### Task statement
Starting at the line below holding "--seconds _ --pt" and stopping at the line holding "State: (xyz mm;", print every line exactly, both ends included, and leave the rest out.

### The records
= = = = =
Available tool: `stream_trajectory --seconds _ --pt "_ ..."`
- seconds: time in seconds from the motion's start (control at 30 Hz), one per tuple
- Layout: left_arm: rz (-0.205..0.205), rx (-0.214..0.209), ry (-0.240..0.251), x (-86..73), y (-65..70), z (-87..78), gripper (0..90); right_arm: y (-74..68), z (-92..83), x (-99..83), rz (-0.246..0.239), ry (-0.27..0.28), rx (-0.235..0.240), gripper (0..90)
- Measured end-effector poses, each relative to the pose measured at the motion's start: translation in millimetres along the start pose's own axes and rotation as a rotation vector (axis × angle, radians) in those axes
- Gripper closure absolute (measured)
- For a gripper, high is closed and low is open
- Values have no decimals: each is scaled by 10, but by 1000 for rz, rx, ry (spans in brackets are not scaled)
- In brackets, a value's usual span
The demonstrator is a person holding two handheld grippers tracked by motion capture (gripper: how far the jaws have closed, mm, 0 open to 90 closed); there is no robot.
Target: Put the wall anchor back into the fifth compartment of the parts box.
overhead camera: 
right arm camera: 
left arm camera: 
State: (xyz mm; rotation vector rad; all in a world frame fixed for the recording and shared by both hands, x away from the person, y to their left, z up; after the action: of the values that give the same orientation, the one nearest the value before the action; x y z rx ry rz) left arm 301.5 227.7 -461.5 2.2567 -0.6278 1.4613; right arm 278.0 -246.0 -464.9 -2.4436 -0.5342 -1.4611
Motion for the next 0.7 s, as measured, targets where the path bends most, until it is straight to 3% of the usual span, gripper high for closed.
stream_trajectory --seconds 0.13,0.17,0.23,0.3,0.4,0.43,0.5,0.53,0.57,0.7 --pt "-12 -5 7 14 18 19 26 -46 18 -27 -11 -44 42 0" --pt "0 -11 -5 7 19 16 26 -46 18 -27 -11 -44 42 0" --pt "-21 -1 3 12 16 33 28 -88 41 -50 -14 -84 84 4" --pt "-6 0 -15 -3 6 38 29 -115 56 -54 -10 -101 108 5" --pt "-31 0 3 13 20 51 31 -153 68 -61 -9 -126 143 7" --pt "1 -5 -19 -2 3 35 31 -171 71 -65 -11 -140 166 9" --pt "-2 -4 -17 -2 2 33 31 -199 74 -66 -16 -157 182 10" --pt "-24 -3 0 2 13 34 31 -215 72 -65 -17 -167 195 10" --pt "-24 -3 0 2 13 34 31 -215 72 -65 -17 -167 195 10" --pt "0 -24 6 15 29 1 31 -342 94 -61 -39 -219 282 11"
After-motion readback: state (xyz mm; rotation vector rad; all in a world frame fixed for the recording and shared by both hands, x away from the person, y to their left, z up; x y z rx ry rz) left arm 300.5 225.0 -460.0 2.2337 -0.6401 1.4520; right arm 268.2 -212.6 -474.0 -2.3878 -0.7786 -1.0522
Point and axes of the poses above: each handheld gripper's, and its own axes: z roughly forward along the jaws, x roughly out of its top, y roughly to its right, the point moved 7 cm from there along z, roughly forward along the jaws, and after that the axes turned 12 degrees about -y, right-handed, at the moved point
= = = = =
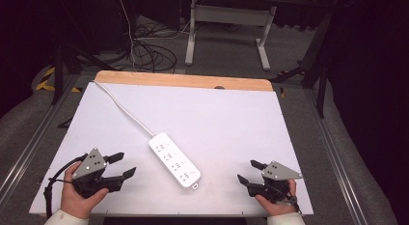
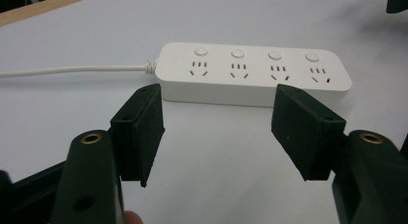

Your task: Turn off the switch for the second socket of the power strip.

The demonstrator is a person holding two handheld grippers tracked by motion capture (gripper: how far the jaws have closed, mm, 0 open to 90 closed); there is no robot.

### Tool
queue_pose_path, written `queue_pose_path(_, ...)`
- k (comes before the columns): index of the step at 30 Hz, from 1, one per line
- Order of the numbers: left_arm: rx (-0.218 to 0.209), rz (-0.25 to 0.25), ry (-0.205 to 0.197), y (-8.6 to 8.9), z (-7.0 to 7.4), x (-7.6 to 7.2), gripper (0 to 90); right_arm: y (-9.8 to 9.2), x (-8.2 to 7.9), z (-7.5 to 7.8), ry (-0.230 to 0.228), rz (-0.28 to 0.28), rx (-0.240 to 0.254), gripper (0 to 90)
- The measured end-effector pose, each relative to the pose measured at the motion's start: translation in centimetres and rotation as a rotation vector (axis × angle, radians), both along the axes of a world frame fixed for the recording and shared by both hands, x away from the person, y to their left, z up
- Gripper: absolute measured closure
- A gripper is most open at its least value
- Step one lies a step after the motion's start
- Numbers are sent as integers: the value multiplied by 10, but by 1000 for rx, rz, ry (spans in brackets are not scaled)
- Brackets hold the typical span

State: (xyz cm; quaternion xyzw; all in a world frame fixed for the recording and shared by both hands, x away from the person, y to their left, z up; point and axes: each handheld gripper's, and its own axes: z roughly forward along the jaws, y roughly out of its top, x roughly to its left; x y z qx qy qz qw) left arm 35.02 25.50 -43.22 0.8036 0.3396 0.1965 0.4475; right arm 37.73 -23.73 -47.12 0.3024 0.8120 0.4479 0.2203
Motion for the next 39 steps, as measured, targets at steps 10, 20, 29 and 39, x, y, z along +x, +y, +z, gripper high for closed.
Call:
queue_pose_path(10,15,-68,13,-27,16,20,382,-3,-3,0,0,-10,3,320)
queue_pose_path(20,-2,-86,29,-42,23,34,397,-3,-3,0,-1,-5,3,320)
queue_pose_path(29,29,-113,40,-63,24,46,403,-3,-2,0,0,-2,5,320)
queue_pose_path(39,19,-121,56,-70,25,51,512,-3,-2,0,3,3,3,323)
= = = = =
### Exercise solution
Available tool: `stream_trajectory --seconds _ --pt "_ ..."`
- seconds: time in seconds from the motion's start (control at 30 Hz), one per tuple
- Layout: left_arm: rz (-0.205..0.205), rx (-0.214..0.209), ry (-0.240..0.251), x (-86..73), y (-65..70), z (-87..78), gripper (0..90); right_arm: y (-74..68), z (-92..83), x (-99..83), rz (-0.246..0.239), ry (-0.27..0.28), rx (-0.235..0.240), gripper (0..90)
- Measured end-effector poses, each relative to the pose measured at the motion's start: translation in millimetres along the start pose's own axes and rotation as a rotation vector (axis × angle, radians) in those axes
- Gripper closure absolute (measured)
- For a gripper, high is closed and low is open
- Values have no decimals: each is scaled by 10, but by 1000 for rz, rx, ry (spans in brackets are not scaled)
- In brackets, a value's usual span
The demonstrator is a person holding two handheld grippers tracked by motion capture (gripper: how far the jaws have closed, mm, 0 open to 90 closed); there is no robot.
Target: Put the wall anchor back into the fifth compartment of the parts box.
overhead camera: 
right arm camera: 
left arm camera: 
State: (xyz mm; rotation vector rad; all in a world frame fixed for the recording and shared by both hands, x away from the person, y to their left, z up; after the action: of the values that give the same orientation, the one nearest the value before the action; x y z rx ry rz) left arm 301.5 227.7 -461.5 2.2567 -0.6278 1.4613; right arm 278.0 -246.0 -464.9 -2.4436 -0.5342 -1.4611

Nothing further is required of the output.